そしてミュージカルは山崎育三郎くんに出会ったこと。ミュージカルで彼と共演したときに山崎くんの歌や表現方法に感銘を受けて、この人ともう一度舞台に立ちたいと思ったんです。自分と同世代なのに、こんな表現ができるのかと刺激を受けましたね」

――人との出会いが加藤さんの意識を変えていったんですね。

「よく聞く言葉ではありますが、出会いって本当に大事だと思います。自分の人生を変えてしまうこともあるので」

――4月に上演される舞台『ハムレット』でも豪華キャストと共演することで新たな出会いがありそうですね。

「この出会いは自分にとって最高の刺激になるだろうと思っています。演出家のジョン・ケアードさんとオーディションでお会いしたときに、いままでのハムレットとは違う角度でアプローチしようとしているのが分かったので、これまでにないシェイクスピア作品になるだろうと感じました。ただ、オーディションはとても緊張しましたけどね。ジョンさんから「好きなシェイクスピア作品のセリフを言ってみて」とオーダーがあったり「身体はどれぐらい動くの?好きなように動いてみて」と言われたり。限られた時間の中で自分を最大限に表現することは何度やっても毎回緊張するけれど、楽しみでもありますね」

――オーディションは私たちにとっての面接みたいなものですね。でも、加藤さんのように“面接”を楽しむのはなかなか難しいですが。

「オーディションはまさに面接と同じですよ。僕もオーディションに対して、不安と緊張しかなくて前日から憂鬱になるぐらい(笑)。でも、ある人から「受かれば仕事仲間になる人たちなんだから、決して敵ではないんだよ。仲間になる人たちの前でならリラックスして自分を表現できるでしょ」と言われて納得しました。オーディションというと、審査する人たちに負けないようにしないと、と敵陣に乗り込む気持ちでいましたけど、“仲間になる”という気持ちで向かうと、楽しめるようになってきたんですよね。
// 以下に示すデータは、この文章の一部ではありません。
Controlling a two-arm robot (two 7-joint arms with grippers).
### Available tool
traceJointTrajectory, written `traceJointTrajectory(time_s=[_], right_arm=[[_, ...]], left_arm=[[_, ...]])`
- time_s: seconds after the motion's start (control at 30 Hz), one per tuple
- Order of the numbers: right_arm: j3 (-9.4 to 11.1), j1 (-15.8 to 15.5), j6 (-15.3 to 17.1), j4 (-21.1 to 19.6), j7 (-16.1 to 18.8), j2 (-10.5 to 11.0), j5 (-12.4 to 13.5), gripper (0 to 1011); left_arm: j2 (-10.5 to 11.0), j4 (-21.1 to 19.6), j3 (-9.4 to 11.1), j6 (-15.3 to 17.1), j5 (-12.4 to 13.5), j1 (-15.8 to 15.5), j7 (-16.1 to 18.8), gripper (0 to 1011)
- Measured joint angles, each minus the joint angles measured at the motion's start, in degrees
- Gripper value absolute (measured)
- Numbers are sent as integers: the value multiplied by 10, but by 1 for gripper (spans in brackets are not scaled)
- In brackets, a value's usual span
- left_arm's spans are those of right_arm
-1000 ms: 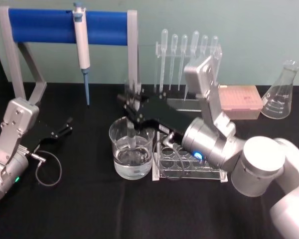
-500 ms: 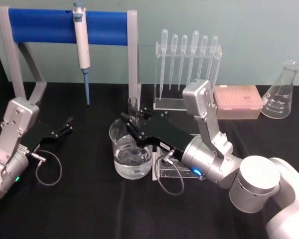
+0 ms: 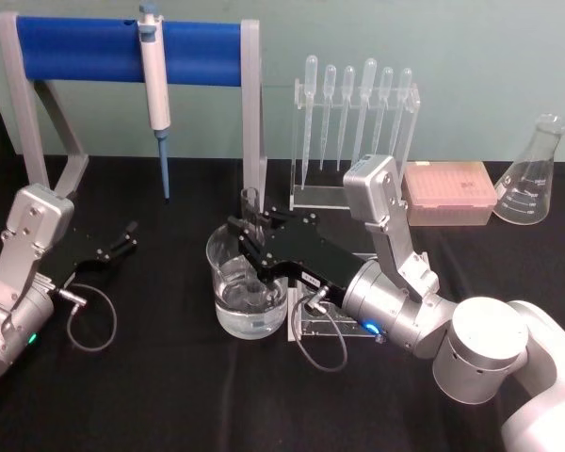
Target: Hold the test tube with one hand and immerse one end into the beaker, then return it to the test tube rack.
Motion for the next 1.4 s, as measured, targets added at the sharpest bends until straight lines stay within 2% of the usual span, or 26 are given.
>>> traceJointTrajectory(time_s=[1.4], right_arm=[[-1,0,-1,0,0,1,2,225]], left_arm=[[0,0,0,0,0,0,0,1000]])
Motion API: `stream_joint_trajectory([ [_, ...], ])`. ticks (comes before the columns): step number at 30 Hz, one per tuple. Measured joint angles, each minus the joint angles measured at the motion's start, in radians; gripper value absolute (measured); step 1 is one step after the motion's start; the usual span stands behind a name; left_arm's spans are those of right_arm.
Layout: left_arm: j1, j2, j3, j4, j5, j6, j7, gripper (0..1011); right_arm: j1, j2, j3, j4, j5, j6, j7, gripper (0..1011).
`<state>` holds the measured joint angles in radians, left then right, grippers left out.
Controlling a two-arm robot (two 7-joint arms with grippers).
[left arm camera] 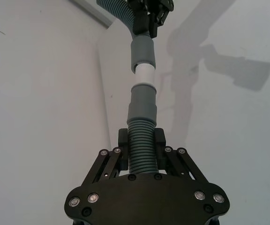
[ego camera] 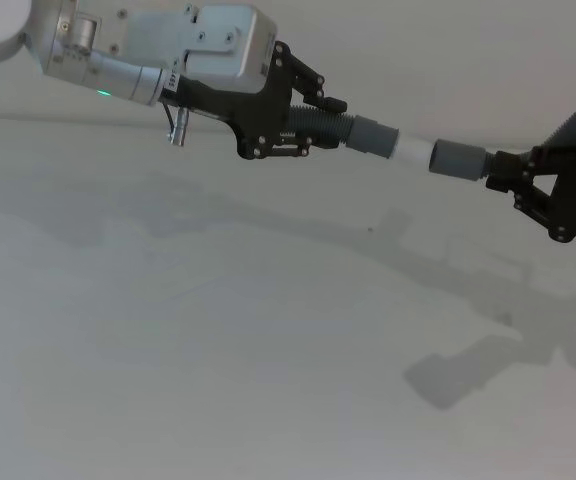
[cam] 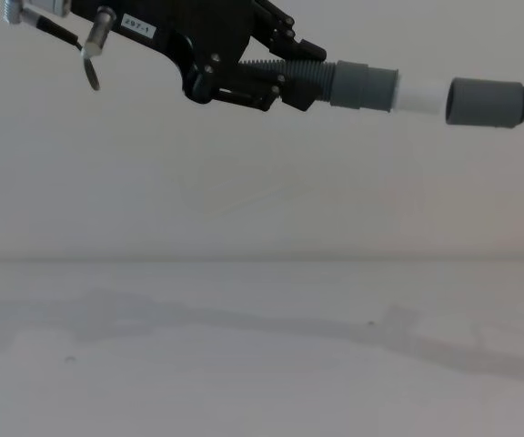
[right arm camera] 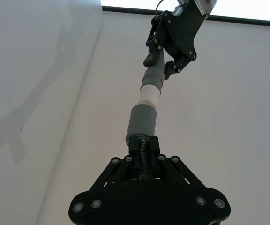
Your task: Use both hands to pick up one end of the pipe from the table, align the ends, and insert them.
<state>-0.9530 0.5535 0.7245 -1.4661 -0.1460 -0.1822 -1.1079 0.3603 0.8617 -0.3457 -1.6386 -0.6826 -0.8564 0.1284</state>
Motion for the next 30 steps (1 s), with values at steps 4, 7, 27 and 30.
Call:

だから読者の方の中でも面接で緊張したり、自分を出せなかったりと苦手な方もいると思いますけど、面接官は決して敵ではないので(笑)。相手を仲間だと思う気持ちで向かえば、きっといい方向に進むと思います」

●Profile
かとうかずき/1984年生まれ、愛知県出身。2005年ミュージカル『テニスの王子様』で注目され、翌年CDデビュー。ドラマ『ホタルノヒカリ』、映画『真田十勇士』などに出演するほか、『ロミオ&ジュリエット』『レディ・べス』など舞台でも存在感を放つ。2016年は『1789~バスティーユの恋人たち』で帝国劇場初主演を務めた。
●映画紹介
『ハムレット』
<2017年4月9日(日)~4月28日(金)東京芸術劇場 プレイハウス>ハムレット

数々のシェイクスピア劇を手掛けてきた名演出家のジョン・ケアードが斬新な解釈で取り組む『ハムレット』。ハムレットと決闘を演じるレアティーズを演じる加藤和樹ほか、ハムレット役に内野聖陽、オフィーリアに貫地谷しほり、北村有起哉、浅野ゆう子、國村隼人など豪華俳優が出演。